PROVIDED DATA START

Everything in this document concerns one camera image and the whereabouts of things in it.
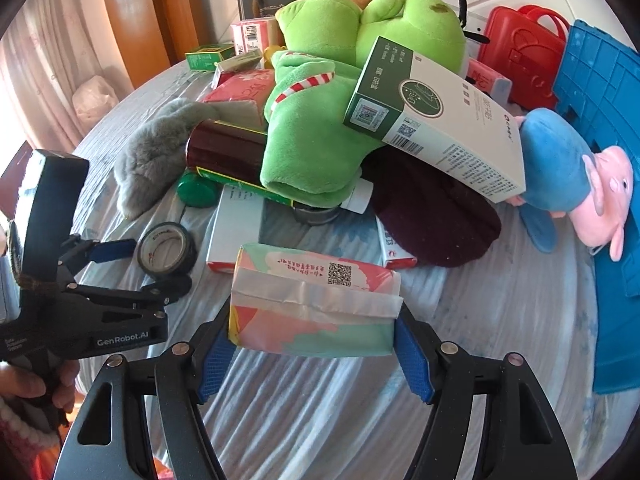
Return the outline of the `person left hand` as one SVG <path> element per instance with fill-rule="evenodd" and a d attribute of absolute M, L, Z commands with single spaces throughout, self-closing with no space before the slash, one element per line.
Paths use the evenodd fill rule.
<path fill-rule="evenodd" d="M 75 379 L 78 373 L 78 361 L 65 361 L 58 368 L 60 385 L 52 394 L 52 402 L 56 408 L 60 408 L 65 413 L 73 411 L 75 405 Z M 18 396 L 19 398 L 33 399 L 43 396 L 46 392 L 46 384 L 36 374 L 7 362 L 1 363 L 0 394 L 2 398 L 12 399 Z"/>

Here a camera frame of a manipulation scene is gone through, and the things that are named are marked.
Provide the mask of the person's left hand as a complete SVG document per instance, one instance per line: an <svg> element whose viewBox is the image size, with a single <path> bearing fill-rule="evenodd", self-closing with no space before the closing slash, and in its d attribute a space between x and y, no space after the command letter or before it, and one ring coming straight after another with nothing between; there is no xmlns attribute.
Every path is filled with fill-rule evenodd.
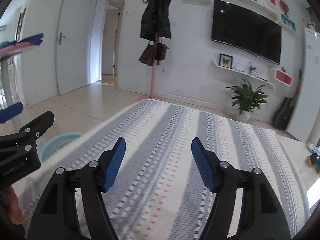
<svg viewBox="0 0 320 240"><path fill-rule="evenodd" d="M1 207L13 224L22 224L24 218L18 204L17 195L12 186L1 191Z"/></svg>

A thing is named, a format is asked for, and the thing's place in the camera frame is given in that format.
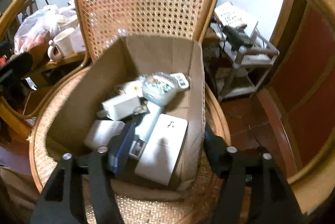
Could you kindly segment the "white square adapter box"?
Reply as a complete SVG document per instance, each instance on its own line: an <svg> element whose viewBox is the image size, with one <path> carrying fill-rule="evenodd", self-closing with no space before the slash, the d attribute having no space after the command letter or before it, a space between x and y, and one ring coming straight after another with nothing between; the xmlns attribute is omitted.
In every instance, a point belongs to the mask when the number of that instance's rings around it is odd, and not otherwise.
<svg viewBox="0 0 335 224"><path fill-rule="evenodd" d="M84 139L84 144L91 150L107 146L110 139L120 135L125 123L113 120L96 120Z"/></svg>

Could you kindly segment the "white tube device with strap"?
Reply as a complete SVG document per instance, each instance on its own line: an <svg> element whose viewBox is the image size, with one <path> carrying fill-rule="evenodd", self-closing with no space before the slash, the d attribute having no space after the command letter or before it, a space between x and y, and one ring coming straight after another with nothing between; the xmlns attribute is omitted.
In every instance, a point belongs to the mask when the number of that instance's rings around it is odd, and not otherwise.
<svg viewBox="0 0 335 224"><path fill-rule="evenodd" d="M162 107L150 101L147 102L147 109L149 112L144 115L140 124L135 128L135 138L129 151L129 157L137 161L141 158L141 155L156 125L158 117L163 110Z"/></svg>

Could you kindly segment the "white tv remote control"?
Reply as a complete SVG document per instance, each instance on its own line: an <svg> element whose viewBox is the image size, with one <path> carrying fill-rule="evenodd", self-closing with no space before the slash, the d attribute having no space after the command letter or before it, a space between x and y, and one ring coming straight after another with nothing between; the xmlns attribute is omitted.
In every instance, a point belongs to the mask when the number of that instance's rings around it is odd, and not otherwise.
<svg viewBox="0 0 335 224"><path fill-rule="evenodd" d="M183 73L172 73L170 74L178 82L180 90L187 90L190 87L188 78Z"/></svg>

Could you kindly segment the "brown cardboard box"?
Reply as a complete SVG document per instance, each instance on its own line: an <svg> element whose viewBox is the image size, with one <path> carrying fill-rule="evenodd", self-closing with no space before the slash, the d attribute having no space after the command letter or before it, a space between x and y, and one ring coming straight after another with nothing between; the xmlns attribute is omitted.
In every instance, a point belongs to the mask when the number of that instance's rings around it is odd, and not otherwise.
<svg viewBox="0 0 335 224"><path fill-rule="evenodd" d="M198 172L202 147L204 110L204 71L202 48L198 42L157 36L128 36L118 39L91 66L81 71L83 78L70 92L46 132L46 147L58 143L56 151L84 155L84 138L93 125L101 103L117 85L140 75L157 72L184 73L190 89L179 92L167 105L168 115L186 119L188 128L170 187L183 191L190 187Z"/></svg>

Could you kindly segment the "red black floor appliance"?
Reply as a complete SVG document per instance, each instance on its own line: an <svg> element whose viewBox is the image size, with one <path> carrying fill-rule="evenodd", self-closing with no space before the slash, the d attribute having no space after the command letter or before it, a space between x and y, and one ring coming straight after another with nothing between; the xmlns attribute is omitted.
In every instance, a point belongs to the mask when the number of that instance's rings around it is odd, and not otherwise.
<svg viewBox="0 0 335 224"><path fill-rule="evenodd" d="M248 155L250 157L260 157L265 152L266 152L266 149L263 146L259 146L256 148L244 150L244 155Z"/></svg>

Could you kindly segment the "grey metal shelf cart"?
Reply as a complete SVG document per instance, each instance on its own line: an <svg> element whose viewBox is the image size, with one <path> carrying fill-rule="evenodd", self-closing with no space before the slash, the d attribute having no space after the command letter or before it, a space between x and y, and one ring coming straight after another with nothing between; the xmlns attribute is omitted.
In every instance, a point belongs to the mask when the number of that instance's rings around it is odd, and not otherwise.
<svg viewBox="0 0 335 224"><path fill-rule="evenodd" d="M238 52L232 51L223 33L223 25L216 20L211 27L219 33L220 56L231 63L229 71L219 79L218 100L254 94L276 62L279 50L255 29L250 36L253 41L251 48L241 46ZM245 32L246 26L235 28Z"/></svg>

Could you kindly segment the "pink white tissue box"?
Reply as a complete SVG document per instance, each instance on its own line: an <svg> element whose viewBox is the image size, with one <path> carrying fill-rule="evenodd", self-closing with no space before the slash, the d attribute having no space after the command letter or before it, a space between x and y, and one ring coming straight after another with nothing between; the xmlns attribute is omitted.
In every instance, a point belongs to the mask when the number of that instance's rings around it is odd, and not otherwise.
<svg viewBox="0 0 335 224"><path fill-rule="evenodd" d="M86 50L84 39L79 26L77 26L74 29L74 32L72 32L70 40L74 53L78 54Z"/></svg>

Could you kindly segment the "white ceramic mug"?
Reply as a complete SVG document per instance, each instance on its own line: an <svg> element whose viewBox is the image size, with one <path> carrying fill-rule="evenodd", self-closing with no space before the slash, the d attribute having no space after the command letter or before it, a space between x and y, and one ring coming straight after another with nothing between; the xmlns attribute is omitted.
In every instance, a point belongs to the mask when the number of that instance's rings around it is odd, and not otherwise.
<svg viewBox="0 0 335 224"><path fill-rule="evenodd" d="M74 32L74 28L70 27L61 31L49 41L48 56L52 62L57 62L74 53L70 40L72 32Z"/></svg>

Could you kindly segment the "plastic bag of oranges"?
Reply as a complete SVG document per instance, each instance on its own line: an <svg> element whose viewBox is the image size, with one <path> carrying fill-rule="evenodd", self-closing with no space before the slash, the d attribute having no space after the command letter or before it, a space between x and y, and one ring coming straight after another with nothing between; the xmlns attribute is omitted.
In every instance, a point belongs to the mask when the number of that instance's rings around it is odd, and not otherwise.
<svg viewBox="0 0 335 224"><path fill-rule="evenodd" d="M30 39L37 35L49 33L53 39L60 31L61 26L69 22L76 11L71 6L58 8L57 5L46 5L28 16L18 28L14 37L14 53L21 54L28 51Z"/></svg>

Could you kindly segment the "black desk telephone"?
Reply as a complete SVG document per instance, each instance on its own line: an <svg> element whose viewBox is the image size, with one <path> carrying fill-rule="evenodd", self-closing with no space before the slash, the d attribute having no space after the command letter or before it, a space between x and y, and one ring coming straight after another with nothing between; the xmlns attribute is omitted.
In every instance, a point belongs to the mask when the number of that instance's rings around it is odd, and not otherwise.
<svg viewBox="0 0 335 224"><path fill-rule="evenodd" d="M253 46L253 41L241 29L224 26L223 33L226 35L227 41L231 44L232 51L238 52L241 46L245 48L251 48Z"/></svg>

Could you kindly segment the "white paper with writing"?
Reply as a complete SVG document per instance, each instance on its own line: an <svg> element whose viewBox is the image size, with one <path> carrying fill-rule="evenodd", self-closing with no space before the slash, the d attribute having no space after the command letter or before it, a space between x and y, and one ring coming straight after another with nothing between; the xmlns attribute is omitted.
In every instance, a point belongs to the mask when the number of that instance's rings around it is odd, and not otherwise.
<svg viewBox="0 0 335 224"><path fill-rule="evenodd" d="M223 26L247 26L247 20L243 11L229 1L214 9L214 17L218 23L221 23Z"/></svg>

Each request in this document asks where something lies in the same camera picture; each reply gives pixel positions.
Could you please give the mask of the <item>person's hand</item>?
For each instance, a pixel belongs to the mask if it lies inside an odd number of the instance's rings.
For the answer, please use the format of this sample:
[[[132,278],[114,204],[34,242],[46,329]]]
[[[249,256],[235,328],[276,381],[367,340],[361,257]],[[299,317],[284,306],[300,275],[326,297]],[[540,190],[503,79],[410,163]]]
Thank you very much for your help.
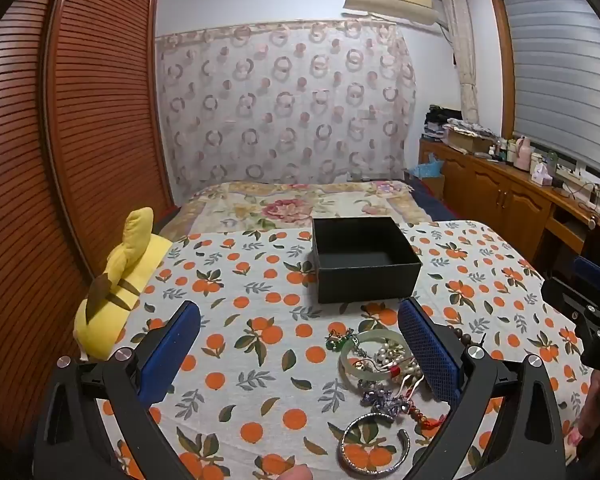
[[[577,427],[568,434],[567,443],[576,446],[583,439],[592,437],[598,426],[600,426],[600,370],[594,370],[580,419]]]

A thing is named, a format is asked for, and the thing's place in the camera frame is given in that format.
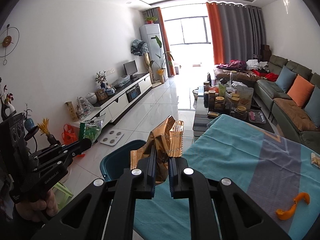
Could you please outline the left hand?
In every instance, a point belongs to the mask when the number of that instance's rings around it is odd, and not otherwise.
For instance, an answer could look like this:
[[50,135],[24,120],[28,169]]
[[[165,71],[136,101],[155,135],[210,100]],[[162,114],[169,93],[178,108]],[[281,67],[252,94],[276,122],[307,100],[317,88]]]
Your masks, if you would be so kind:
[[36,202],[18,203],[15,207],[22,218],[32,220],[33,222],[39,222],[41,220],[43,211],[49,217],[54,217],[58,213],[55,194],[52,190],[49,190],[45,197],[42,197]]

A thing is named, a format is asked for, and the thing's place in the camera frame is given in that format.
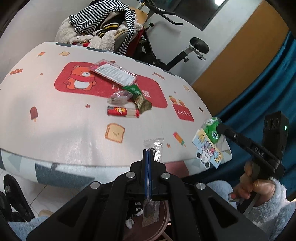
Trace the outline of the person's right hand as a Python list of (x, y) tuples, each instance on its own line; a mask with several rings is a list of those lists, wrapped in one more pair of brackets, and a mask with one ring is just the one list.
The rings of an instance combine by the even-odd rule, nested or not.
[(254, 206), (260, 206), (269, 201), (275, 192), (275, 183), (272, 180), (253, 180), (252, 161), (248, 161), (244, 166), (244, 174), (240, 177), (240, 182), (233, 188), (233, 192), (228, 194), (229, 201), (238, 201), (240, 198), (245, 200), (251, 197), (251, 192), (259, 195)]

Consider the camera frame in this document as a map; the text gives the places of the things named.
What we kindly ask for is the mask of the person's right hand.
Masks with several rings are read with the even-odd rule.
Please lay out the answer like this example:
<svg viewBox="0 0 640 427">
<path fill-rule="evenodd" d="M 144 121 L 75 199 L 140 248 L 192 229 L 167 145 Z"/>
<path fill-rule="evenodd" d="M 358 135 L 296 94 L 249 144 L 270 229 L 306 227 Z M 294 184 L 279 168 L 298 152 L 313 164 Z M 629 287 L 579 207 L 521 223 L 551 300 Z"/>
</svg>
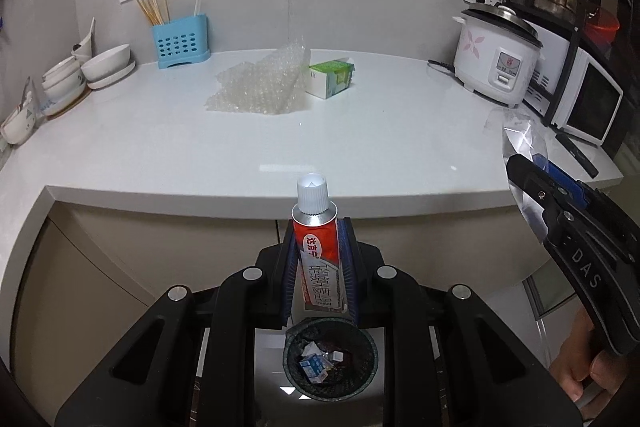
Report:
<svg viewBox="0 0 640 427">
<path fill-rule="evenodd" d="M 614 357 L 606 351 L 591 353 L 589 343 L 594 325 L 584 307 L 575 315 L 570 335 L 563 341 L 549 372 L 574 403 L 584 421 L 593 421 L 610 403 L 631 372 L 629 357 Z M 590 378 L 600 391 L 590 400 L 584 399 L 584 380 Z"/>
</svg>

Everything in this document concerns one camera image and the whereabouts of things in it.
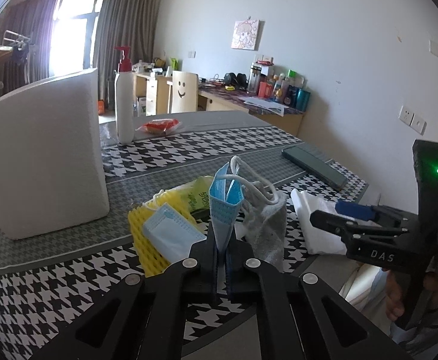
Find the person's right hand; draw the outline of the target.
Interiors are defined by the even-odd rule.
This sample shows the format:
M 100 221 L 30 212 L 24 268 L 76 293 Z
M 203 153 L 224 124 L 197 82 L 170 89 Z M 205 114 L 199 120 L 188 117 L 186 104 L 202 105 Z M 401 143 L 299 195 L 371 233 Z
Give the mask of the person's right hand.
M 386 316 L 394 322 L 405 312 L 403 302 L 405 289 L 398 282 L 398 275 L 395 272 L 387 271 L 385 268 L 383 268 L 383 271 L 387 273 L 385 286 Z M 427 274 L 422 289 L 431 292 L 430 306 L 433 309 L 438 308 L 438 274 Z

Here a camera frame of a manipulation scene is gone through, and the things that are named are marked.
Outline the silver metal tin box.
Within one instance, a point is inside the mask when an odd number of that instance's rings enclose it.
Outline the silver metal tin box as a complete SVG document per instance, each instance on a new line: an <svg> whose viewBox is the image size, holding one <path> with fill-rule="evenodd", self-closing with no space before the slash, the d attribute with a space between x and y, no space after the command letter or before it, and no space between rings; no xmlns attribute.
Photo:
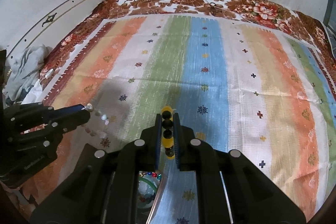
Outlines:
<svg viewBox="0 0 336 224"><path fill-rule="evenodd" d="M159 172L140 171L135 223L151 223L162 198L165 179Z"/></svg>

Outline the small white oval object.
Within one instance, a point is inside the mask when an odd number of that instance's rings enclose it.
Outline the small white oval object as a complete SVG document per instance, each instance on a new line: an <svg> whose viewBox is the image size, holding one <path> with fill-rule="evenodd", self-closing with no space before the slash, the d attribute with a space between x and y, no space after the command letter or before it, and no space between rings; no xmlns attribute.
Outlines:
<svg viewBox="0 0 336 224"><path fill-rule="evenodd" d="M50 79L54 75L54 69L50 69L49 71L46 72L45 74L45 79Z"/></svg>

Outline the green jade bangle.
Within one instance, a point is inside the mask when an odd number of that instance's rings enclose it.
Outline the green jade bangle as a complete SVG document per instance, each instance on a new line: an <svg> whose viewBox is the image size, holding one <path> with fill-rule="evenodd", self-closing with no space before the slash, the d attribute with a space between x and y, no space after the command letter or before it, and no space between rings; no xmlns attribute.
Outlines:
<svg viewBox="0 0 336 224"><path fill-rule="evenodd" d="M139 177L138 179L138 200L141 203L151 203L156 198L158 187L147 178Z"/></svg>

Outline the white bed headboard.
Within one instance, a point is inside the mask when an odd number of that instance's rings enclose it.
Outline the white bed headboard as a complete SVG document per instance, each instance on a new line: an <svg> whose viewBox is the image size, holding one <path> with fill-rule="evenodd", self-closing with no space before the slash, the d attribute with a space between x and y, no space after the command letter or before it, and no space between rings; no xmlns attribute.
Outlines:
<svg viewBox="0 0 336 224"><path fill-rule="evenodd" d="M35 24L4 46L7 50L7 62L13 63L15 58L29 47L43 44L55 48L102 1L66 0L49 12L43 13Z"/></svg>

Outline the grey crumpled cloth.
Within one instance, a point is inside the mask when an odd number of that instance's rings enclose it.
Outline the grey crumpled cloth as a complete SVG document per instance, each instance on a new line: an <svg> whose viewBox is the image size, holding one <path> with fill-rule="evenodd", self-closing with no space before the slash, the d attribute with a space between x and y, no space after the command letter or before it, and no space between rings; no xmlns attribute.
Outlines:
<svg viewBox="0 0 336 224"><path fill-rule="evenodd" d="M41 44L26 48L14 61L3 94L7 106L22 102L39 79L49 49Z"/></svg>

PROVIDED DATA END

*WORK INSTRUCTIONS*:
Within the lines above, find those holding the word "answer" and copy them.

*OUTPUT OF THE TASK*:
For the answer, please use the format of this sample:
For instance, an answer could look like this:
Please lay out the answer like this example:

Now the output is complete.